From the law enforcement point of view, I was keen to couple cyber security with the cybercrime division. One of the things that we focused on was ‘How can I take my investigation of a cyber incident, and turn that into a potential initial bundle for the investigating officer to take forward? How can I give the best evidence? How can I provide you with the best material?’ I didn’t have the mandate to do the investigation and proceed because I was civilian styled, but I could take the information from my logs in the digital forensics team and give them the best chance of bringing the offender to justice. I used to talk about it at conferences, where people would just say ‘That’s not our jurisdiction. We haven’t really thought about how we could give them a leg-up or considered how we could best enable them.’ How many SOC analysts can say they’ve actually put a cyber criminal in prison? Several lawyers could say that I contributed to making sure that that offender actually went to prison, and that’s the ultimate closure for me. 

How do cyber security decisions get made within big government departments? 

Some of it’s quite straightforward. Effectively, most decisions that impact the risk appetite, risk acceptance, or risk tolerance will go to a named individual on their board of advisors. They will then review it, look at the balanced risk case like ‘Why are we doing this? What are we hoping to gain through it? What are the potential mitigations we can put in place? Are they proportionate? What is the net impact on our risk position? Does that take us outside of tolerance?’ That makes it quite straightforward. It’s an interesting one, because those people are fundamentally dependent on the advice they’re given. The people asking them to make decisions, accept the risk or present the view will seldom be impacted when the risk emerges. They’re incredibly challenging positions for people in the regulated and public sectors. 

What are the challenges facing cyber security leaders in the sector?

One of the things that can be really challenging is that it can be really hard for those people to understand the net effect of the things they’ve agreed to. So I’ve spoken to CROs from other organisations that said, ‘I’ve had like 40 risk acceptances presented to me this year.’ It’ll happen every couple of weeks where I’m asked “Can we accept this risk?” I don’t know if I can reliably tell them what the net impact on our overall risk is, or the cumulative effect of all of those things that we’ve agreed to.’ In large, complex enterprises, can you understand all the systems, processes and risks that are undertaken? Because the people who own those systems, processes and fundamental aspects of the business will be separate from the people doing the risk acceptance. They don’t always have the mandate to go in and correct all of the issues. They won’t normally have a budget or available resources to do it. If they don’t, it just becomes one of 100 other competing priorities that organisation has to deal with.

In the event of a major security incident, what does the internal decision making process within a big government department look like?

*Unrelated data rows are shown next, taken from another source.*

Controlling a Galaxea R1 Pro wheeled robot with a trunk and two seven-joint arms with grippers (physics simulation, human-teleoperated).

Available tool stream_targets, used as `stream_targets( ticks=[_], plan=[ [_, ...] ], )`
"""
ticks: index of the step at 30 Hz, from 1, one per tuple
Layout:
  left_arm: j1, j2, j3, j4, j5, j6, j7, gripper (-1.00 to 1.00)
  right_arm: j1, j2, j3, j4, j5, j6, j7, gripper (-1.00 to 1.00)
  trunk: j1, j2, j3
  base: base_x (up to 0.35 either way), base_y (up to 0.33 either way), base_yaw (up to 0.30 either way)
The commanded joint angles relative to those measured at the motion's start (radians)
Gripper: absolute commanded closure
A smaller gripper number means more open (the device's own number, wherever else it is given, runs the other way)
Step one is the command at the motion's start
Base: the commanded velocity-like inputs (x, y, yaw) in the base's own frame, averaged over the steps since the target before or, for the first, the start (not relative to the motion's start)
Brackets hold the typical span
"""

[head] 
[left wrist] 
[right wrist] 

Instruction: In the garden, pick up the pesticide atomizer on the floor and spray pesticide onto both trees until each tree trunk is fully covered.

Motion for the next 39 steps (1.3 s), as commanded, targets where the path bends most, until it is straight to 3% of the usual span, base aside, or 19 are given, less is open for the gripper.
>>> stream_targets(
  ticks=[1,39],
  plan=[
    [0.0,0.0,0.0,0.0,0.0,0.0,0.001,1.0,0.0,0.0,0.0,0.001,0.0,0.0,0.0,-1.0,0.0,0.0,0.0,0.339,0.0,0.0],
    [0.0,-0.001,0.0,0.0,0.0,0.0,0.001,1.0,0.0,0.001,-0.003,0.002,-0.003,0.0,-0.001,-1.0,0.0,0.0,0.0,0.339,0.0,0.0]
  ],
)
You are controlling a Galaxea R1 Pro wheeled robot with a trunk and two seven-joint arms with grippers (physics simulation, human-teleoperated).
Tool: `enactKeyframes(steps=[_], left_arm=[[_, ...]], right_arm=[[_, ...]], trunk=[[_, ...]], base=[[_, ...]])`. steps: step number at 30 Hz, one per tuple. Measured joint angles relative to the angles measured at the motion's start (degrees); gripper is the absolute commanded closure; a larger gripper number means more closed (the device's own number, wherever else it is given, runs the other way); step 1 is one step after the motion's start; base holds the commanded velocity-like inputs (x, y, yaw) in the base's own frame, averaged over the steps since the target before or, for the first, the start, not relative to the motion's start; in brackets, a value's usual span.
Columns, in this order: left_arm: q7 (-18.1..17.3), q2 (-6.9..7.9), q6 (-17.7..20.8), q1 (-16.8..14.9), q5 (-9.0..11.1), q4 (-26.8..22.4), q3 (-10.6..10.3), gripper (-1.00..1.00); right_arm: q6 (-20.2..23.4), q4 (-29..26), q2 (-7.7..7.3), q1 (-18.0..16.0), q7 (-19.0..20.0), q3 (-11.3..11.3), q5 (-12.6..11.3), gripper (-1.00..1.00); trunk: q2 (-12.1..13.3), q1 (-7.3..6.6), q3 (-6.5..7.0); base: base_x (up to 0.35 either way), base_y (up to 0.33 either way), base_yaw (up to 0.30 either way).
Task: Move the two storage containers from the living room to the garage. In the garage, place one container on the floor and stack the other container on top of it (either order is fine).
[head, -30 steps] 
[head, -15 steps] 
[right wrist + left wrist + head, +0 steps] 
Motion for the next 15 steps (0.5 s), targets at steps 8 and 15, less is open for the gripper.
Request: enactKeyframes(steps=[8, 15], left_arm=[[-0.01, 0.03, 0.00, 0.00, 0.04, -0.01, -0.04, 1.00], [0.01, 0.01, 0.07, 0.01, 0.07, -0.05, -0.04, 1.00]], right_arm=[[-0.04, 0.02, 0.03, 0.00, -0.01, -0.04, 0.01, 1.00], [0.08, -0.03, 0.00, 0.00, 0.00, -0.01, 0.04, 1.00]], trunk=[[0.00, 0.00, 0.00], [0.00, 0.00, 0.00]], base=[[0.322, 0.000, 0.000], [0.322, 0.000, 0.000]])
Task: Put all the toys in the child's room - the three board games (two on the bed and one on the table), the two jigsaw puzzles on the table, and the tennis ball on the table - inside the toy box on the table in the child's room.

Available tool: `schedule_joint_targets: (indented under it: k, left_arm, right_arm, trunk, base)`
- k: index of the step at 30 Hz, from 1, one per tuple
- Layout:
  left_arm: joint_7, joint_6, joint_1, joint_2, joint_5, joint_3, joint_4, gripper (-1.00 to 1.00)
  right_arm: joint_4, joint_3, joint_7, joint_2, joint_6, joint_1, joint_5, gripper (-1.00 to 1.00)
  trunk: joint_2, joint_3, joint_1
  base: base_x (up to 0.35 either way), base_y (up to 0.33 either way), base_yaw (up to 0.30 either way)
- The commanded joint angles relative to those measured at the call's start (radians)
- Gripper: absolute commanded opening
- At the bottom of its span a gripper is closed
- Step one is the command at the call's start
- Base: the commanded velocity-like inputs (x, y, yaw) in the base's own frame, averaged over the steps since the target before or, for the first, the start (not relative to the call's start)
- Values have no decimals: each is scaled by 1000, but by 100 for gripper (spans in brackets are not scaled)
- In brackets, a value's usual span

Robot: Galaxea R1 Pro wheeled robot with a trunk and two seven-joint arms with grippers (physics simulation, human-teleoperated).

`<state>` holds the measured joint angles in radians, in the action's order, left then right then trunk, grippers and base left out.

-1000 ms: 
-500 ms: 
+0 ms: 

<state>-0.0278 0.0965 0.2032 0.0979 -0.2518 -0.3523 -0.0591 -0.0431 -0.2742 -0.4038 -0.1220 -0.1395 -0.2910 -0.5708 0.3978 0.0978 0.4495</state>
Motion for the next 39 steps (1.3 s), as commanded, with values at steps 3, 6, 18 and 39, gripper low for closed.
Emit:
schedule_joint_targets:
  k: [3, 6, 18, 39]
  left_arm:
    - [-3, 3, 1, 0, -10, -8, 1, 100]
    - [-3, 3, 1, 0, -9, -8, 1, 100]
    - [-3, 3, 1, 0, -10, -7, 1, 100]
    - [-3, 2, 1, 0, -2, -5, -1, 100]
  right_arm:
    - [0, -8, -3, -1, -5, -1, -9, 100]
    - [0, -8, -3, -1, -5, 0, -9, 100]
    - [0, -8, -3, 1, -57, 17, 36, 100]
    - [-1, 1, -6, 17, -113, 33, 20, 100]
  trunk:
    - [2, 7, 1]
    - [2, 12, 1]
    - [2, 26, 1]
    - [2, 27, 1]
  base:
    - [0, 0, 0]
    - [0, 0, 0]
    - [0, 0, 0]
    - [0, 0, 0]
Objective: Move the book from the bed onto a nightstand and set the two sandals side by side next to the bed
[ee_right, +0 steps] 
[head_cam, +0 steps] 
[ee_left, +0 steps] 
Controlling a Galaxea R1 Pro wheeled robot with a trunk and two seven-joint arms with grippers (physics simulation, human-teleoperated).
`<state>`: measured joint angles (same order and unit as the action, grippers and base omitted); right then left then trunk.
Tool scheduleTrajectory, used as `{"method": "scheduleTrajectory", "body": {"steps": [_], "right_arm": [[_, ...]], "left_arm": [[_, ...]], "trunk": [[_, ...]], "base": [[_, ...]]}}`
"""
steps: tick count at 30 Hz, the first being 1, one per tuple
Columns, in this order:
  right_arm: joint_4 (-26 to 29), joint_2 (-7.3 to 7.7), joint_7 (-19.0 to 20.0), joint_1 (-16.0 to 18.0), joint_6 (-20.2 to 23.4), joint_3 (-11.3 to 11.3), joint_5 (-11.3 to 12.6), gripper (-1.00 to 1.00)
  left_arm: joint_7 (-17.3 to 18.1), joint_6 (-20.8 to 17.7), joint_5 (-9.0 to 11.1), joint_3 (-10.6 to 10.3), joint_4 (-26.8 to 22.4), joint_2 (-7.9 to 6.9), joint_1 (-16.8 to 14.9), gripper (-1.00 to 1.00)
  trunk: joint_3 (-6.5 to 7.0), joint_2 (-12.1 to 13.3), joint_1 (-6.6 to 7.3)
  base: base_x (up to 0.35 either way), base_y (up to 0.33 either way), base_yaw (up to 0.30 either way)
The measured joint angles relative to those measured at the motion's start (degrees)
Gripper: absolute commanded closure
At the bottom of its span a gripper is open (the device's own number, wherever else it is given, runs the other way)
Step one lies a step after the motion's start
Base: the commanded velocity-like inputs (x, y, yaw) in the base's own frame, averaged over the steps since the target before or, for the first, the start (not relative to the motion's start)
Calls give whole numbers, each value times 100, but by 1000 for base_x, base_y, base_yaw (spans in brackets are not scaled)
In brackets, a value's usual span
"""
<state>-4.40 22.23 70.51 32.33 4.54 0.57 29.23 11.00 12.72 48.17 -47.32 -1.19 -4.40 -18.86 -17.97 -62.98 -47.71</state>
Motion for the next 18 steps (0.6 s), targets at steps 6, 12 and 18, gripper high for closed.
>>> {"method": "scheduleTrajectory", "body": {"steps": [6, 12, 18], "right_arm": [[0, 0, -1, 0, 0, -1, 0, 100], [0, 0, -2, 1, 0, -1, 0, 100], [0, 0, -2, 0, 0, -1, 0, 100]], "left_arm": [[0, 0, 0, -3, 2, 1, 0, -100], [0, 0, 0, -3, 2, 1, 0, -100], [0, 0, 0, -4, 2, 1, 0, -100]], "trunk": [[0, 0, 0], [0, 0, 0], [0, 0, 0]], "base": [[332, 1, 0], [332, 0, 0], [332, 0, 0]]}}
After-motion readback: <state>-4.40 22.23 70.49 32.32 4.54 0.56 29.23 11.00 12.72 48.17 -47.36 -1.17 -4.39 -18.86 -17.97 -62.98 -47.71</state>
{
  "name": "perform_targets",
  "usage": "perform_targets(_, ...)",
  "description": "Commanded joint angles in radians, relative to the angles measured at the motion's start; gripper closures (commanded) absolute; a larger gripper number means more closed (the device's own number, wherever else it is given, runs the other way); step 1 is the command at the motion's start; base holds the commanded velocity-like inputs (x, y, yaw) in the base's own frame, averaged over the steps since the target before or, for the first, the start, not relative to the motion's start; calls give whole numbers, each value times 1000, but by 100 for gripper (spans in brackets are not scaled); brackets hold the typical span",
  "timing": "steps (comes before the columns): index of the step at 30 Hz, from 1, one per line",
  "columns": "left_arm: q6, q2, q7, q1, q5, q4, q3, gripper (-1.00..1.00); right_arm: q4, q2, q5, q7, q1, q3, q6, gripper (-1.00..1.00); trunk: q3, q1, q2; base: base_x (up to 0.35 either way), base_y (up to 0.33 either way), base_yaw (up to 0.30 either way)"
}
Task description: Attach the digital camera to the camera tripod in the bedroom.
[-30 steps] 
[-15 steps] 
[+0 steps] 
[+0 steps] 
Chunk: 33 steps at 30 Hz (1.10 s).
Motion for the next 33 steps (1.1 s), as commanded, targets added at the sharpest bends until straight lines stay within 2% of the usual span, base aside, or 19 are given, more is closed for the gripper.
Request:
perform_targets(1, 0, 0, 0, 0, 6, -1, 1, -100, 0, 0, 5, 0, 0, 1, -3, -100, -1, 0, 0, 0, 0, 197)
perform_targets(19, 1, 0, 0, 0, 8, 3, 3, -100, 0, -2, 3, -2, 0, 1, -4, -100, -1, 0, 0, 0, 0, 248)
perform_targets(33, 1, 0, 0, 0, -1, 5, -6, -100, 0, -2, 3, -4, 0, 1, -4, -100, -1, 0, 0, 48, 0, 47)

It’s very dynamic. You’ll normally find war rooms and incident response teams almost immediately. Most large organisations have very mature, robust and practised responses, because it’s never quiet. Even when I worked at the Met, I was talking to people from banks, insurance companies and financial services who were a big target, and they had a 10th of the attempted attacks that I did in a week. Our response and investigation processes are incredibly well drilled, because somebody’s always trying something. One of the biggest challenges is that your teams end up being in high alert and response mode all of the time. That level of anxiety, stress and mental overload is not useful for people. It leads to poor decision making. What you will find is that a lot of organisations start putting things like shift rotations in place to tackle those issues. If your response mechanisms are really effective and really well tested, you can rely on them slightly too much. Actually preventing issues is dramatically less problematic than being able to respond to and deal with them effectively, but if you’re always able to jump out in front of it and catch the issue, people will get relaxed about the fact that that’s what will happen.